Psychobiology Texts (Was Re: Diff between Neuroscience and Psychobiology)
blackbur at mcmail2.cis.McMaster.CA
Mon May 8 13:38:19 EST 1995
In article <3odld2$kvu at engnews2.eng.sun.com>,
Will Nelson <wnelson at Eng.Sun.COM> wrote:
>There was a thread in this group recently that asked for recommendations
>about good textbooks in neuroscience. I'm plowing through "From Neuron
>to Brain" right now, and wow, a lot has happened in the thirteen years
>since I changed careers! But on the other hand, it stops short of
>the stuff that I'm really interested in, which is behavior.
>Are there any good texts that concentrate on the behavioral side of
>things, in what I will call physiological psychology, which I suspect
>is pretty close to psychobiology?

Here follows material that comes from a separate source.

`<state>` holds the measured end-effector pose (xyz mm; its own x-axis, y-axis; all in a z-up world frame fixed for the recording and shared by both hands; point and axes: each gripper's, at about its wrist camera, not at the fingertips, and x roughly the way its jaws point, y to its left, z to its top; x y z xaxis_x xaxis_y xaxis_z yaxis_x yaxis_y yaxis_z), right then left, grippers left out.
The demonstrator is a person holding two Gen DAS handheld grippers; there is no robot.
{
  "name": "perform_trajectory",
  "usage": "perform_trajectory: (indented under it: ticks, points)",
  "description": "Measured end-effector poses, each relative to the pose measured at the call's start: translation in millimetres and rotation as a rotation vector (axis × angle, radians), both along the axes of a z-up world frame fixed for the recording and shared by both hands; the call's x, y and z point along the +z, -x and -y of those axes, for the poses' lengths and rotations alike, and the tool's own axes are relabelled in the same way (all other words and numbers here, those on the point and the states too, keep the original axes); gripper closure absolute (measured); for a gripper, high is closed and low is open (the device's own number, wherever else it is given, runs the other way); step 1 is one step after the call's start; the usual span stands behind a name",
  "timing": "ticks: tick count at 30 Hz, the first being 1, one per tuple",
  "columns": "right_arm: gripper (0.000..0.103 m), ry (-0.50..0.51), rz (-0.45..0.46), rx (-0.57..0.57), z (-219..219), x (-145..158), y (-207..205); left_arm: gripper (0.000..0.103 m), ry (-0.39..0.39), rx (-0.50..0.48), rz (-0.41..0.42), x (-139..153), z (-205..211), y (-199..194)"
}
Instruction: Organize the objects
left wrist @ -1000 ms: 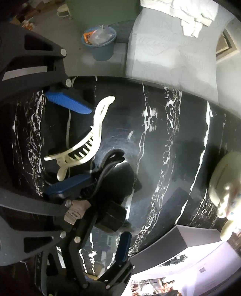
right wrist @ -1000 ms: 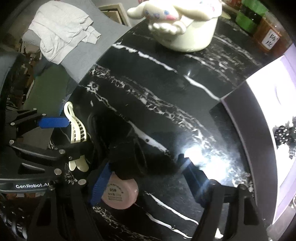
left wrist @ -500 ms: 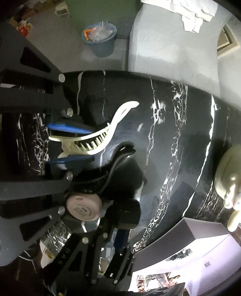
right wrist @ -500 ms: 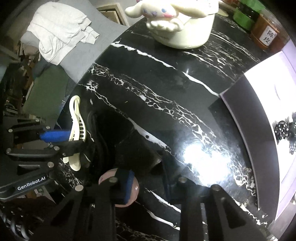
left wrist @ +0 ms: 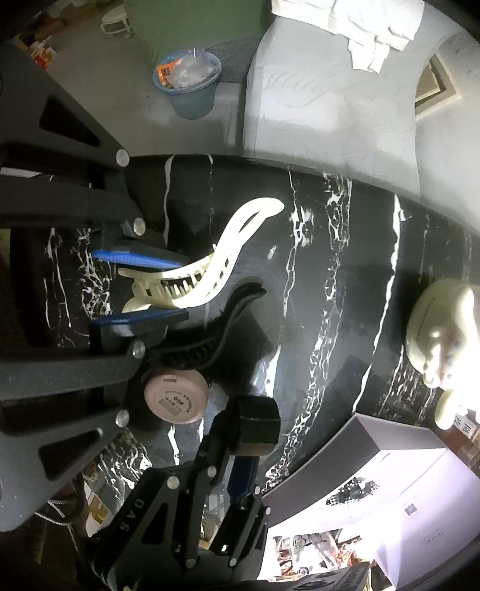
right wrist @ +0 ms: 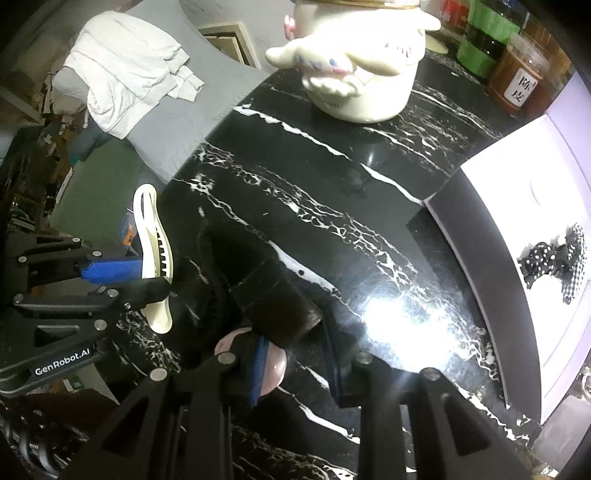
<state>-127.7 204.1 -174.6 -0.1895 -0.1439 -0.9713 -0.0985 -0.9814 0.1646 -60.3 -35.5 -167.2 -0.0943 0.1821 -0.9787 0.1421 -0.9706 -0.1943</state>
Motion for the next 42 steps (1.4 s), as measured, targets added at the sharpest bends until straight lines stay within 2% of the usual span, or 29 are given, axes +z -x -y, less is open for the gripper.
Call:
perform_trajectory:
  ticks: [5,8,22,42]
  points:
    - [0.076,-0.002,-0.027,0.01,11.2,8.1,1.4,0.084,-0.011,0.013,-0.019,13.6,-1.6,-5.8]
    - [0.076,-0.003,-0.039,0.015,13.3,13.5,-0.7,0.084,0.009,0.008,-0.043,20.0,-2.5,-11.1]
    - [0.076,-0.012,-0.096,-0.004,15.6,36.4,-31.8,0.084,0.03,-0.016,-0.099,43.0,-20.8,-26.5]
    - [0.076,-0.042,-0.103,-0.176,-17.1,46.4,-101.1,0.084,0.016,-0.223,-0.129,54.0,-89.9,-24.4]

Emphasis should be on hunger, thirst,
>reward, sleep, behavioral psychopharmacology, etc.
The most widely used psychobiology texts around are _Biopsychology_,
by J.P.J. Pinel, and _Physiology of Behavior_ by N.R. Carlson. Both
have fairly extensive coverage of behaviour.
For a more neuroscience-oriented text, I was using Dowling's "From
Neurons to Networks" but am gleefully discarding it for next year in
favour of _Essentials of Neural Sceince and Behavior_ by E.R. Kandel,
J.H. Schwartz, and T.M. Jessell. (It's the undergrad version of Kandel
and Schwartz's classic _Principles of Neural Science_.) The title is
somewhat misleading, this is a neuroscience text, the coverage of
behaviour is rather limited though of generally high calibre. It does
have extensive coverages of sensory physiology (the only area that both
psychobiology and neuroscience texts always seem to cover in
more-than-enough detail). My biggest problems with it are its
insufficient coverage of research methodology (Pinel's text has an
excellent chapter on how to relate brain to behaviour) and its relatively
superficial coverage of gross neuroanatomy.